David Blunkett's latest threats suggest that in future this clause will be superfluous, as censorship will be pre-emptive: research likely to produce 'off-message' findings will simply not receive public funding in the first place.

Paying the piper: Government censorship of social science research

The findings of research funded by private-sector companies are often (and sometimes rightly) treated with suspicion, while public-sector research grants are assumed to be untainted by vested interests. David Blunkett's recent attack on research which dared to criticise government policy, including threats to "review" public funding of social science research, demonstrates what some of us already knew: that public-sector research funding comes with strings attached.

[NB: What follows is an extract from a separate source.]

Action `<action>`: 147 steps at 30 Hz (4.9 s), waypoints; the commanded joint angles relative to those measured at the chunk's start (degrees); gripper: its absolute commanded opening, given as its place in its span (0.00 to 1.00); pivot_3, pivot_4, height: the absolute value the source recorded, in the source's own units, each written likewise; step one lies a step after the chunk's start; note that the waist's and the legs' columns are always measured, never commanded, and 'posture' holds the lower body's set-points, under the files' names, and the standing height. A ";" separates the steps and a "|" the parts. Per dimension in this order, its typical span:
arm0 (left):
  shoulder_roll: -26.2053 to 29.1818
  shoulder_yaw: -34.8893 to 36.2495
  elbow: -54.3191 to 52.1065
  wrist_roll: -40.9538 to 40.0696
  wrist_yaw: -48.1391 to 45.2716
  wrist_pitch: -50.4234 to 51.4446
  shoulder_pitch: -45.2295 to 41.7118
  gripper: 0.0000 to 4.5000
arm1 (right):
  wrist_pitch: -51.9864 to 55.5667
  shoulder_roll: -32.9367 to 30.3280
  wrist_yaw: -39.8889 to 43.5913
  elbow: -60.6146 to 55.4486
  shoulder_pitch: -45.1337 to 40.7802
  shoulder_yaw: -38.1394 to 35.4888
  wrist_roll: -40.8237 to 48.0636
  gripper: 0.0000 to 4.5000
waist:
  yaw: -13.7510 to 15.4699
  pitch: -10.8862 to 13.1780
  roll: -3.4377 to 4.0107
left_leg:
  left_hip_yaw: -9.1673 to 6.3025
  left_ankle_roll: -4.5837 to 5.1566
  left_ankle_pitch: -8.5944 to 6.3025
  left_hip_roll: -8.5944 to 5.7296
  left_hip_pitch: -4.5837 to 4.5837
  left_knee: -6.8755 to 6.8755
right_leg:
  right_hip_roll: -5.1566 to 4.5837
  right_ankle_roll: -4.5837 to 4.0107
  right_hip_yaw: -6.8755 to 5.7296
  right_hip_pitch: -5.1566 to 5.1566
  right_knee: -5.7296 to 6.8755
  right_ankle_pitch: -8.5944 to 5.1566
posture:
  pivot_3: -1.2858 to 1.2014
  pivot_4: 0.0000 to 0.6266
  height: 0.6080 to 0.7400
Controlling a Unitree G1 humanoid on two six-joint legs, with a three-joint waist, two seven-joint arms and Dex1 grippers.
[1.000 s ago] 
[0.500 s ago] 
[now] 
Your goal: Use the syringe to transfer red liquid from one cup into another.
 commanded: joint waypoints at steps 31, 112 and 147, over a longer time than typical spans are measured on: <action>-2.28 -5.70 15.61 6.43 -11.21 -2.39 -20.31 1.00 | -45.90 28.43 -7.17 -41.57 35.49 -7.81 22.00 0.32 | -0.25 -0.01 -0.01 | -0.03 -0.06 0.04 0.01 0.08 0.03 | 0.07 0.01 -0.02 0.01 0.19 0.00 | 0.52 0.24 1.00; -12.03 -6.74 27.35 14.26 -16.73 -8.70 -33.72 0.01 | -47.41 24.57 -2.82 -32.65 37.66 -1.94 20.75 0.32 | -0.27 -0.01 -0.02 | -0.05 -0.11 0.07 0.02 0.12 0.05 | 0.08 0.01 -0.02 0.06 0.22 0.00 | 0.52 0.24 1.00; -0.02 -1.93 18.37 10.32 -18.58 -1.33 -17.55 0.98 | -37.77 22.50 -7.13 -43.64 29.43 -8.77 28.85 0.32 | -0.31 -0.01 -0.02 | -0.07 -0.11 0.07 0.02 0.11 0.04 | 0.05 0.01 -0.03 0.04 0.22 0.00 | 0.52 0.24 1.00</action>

As it turned out, much to Blunkett's embarrassment, the Sheffield Hallam University research that he attacked was not funded by the government but by the Joseph Rowntree Foundation. His comments and threats, however, reveal the sinister degree of censorship practised in public-sector research funding, and indicate that in judging the influence of vested interests on research findings, one should pay more attention to the contract than the source of funds. In standard Department for Education and Employment research contracts, for example, there is a clause which states that researchers must "incorporate the Department's amendments" in their reports. Professor Michael Bassey of the British Educational Research Association has described this as "totally unacceptable".

David Blunkett's latest threats suggest that in future this clause will be superfluous, as censorship will be pre-emptive: research likely to produce 'off-message' findings will simply not receive public funding in the first place.